**Work task**
Only the lines that include "provide" should be copied from the data below.

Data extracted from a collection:
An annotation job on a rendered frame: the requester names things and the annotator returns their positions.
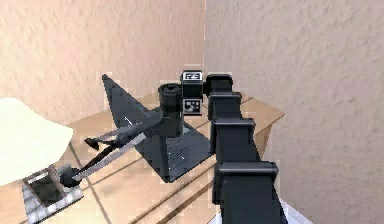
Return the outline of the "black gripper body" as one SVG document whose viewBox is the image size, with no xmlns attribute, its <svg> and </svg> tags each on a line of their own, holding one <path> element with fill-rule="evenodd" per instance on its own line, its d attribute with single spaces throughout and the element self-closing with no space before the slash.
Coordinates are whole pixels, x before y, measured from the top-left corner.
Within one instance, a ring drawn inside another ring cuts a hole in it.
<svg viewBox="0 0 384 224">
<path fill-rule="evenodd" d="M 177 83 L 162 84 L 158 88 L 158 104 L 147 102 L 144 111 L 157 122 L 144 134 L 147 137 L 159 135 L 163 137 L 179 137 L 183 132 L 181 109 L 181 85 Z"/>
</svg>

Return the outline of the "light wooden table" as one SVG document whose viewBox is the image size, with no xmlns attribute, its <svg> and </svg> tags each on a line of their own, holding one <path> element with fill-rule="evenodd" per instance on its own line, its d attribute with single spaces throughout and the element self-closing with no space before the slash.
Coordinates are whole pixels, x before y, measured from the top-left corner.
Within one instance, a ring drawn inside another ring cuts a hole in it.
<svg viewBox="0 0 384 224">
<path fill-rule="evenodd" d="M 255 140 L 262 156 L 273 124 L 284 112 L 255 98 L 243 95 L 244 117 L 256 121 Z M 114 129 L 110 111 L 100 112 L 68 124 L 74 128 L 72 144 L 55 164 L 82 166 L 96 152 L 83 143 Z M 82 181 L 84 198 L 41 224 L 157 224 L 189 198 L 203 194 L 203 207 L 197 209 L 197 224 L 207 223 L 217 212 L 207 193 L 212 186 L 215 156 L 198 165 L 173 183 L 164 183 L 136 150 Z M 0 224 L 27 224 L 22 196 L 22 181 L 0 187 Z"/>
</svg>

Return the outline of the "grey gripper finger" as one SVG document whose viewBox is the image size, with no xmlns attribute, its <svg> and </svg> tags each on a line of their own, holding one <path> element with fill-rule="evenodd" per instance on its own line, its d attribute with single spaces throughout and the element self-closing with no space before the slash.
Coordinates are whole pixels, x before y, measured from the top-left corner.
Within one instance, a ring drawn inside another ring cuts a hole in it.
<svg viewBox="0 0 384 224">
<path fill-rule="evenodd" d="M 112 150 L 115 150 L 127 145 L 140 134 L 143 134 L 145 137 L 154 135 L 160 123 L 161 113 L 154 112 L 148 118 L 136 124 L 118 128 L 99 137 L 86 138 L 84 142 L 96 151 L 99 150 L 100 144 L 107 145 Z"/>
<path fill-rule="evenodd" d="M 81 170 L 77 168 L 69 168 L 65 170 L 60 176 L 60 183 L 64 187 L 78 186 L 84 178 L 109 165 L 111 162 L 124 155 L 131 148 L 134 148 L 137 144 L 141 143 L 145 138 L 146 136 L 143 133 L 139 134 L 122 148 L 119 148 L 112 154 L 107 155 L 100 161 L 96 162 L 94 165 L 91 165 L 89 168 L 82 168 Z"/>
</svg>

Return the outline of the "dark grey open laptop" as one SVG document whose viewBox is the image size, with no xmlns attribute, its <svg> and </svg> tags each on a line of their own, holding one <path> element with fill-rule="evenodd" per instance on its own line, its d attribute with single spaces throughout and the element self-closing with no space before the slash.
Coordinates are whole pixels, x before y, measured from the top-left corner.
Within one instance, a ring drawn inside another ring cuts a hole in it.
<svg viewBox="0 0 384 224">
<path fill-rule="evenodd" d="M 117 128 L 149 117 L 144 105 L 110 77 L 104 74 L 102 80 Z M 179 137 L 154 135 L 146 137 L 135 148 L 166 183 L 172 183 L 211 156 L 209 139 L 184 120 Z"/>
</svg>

...

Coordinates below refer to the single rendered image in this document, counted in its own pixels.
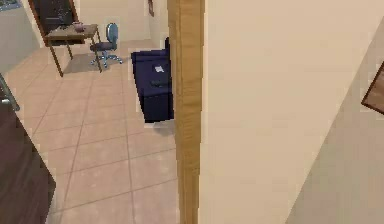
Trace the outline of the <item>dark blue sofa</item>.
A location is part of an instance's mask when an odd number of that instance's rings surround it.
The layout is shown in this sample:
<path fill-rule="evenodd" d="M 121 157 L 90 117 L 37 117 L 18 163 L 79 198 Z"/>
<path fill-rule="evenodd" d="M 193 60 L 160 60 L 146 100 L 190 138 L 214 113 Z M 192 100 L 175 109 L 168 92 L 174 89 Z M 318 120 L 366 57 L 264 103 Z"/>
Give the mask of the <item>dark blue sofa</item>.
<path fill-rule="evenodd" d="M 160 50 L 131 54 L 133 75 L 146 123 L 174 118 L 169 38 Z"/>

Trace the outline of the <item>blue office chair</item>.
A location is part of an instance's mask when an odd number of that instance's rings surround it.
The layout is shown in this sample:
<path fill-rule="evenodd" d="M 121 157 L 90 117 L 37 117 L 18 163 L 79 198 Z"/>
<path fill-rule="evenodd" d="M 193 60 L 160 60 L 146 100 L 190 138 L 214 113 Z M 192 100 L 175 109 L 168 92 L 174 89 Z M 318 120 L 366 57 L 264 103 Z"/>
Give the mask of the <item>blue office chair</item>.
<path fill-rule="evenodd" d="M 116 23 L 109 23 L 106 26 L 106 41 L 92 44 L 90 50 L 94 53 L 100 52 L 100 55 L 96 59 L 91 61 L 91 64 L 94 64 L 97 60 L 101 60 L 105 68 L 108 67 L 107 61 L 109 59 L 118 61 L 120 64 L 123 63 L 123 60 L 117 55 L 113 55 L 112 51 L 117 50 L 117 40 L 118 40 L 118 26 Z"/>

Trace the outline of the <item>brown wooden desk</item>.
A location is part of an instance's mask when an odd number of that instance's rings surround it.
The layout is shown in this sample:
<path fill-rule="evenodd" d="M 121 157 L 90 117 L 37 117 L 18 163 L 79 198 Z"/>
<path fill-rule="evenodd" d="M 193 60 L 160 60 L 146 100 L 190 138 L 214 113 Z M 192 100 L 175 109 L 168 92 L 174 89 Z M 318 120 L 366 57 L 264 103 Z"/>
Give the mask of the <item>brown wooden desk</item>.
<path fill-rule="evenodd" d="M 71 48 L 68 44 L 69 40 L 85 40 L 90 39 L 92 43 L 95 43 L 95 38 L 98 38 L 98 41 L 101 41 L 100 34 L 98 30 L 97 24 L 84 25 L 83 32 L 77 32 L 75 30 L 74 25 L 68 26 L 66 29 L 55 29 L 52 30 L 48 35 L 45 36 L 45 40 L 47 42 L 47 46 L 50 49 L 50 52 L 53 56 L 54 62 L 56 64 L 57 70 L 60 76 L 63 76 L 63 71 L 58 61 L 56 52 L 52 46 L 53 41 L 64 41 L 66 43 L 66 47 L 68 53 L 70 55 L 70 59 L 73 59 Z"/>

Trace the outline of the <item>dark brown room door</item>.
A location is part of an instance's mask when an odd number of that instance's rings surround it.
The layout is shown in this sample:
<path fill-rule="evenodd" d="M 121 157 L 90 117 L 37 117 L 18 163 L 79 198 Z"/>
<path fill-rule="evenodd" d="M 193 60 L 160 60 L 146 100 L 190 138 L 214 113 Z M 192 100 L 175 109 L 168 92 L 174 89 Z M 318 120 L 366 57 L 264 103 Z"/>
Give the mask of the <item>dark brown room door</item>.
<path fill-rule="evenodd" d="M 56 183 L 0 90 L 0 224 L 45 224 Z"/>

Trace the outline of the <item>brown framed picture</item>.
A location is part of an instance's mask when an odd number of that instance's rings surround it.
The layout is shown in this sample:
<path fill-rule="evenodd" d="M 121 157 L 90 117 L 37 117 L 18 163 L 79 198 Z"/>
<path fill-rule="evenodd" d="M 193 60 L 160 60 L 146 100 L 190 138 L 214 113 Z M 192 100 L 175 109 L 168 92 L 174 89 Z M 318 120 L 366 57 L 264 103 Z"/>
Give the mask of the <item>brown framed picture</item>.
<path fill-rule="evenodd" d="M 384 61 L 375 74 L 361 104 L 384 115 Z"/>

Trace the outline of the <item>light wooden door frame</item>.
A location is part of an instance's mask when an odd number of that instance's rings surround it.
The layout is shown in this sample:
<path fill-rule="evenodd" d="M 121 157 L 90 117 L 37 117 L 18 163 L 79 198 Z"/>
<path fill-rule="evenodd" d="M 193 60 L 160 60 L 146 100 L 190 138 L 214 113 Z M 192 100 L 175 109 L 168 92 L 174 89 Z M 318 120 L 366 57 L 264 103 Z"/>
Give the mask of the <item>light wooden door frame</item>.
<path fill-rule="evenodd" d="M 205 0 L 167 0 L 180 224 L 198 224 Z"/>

---

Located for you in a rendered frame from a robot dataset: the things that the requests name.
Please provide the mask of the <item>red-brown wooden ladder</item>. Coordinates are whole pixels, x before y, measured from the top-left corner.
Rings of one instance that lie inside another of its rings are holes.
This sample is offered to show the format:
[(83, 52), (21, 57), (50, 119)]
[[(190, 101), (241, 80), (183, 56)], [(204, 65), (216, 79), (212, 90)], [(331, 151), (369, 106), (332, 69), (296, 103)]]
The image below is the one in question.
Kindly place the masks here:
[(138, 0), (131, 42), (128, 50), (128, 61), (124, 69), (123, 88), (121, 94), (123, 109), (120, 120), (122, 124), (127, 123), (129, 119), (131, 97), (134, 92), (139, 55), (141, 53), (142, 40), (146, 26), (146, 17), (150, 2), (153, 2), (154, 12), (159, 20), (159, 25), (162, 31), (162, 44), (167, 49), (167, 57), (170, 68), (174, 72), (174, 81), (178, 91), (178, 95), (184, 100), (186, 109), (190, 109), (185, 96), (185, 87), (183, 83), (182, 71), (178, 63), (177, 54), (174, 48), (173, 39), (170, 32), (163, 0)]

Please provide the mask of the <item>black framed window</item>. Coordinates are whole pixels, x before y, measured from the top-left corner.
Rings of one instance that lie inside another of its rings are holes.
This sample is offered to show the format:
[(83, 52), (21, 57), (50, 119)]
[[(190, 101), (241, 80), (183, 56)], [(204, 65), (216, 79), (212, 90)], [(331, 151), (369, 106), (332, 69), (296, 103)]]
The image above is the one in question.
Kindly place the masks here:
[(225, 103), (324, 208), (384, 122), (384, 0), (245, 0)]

**Answer area**
Please provide the mask of the <item>red-brown wooden ladder</item>. Coordinates are whole pixels, x before y, measured from the top-left corner.
Please provide the mask of the <item>black framed window</item>. Coordinates are whole pixels, x before y, measured from the top-left corner.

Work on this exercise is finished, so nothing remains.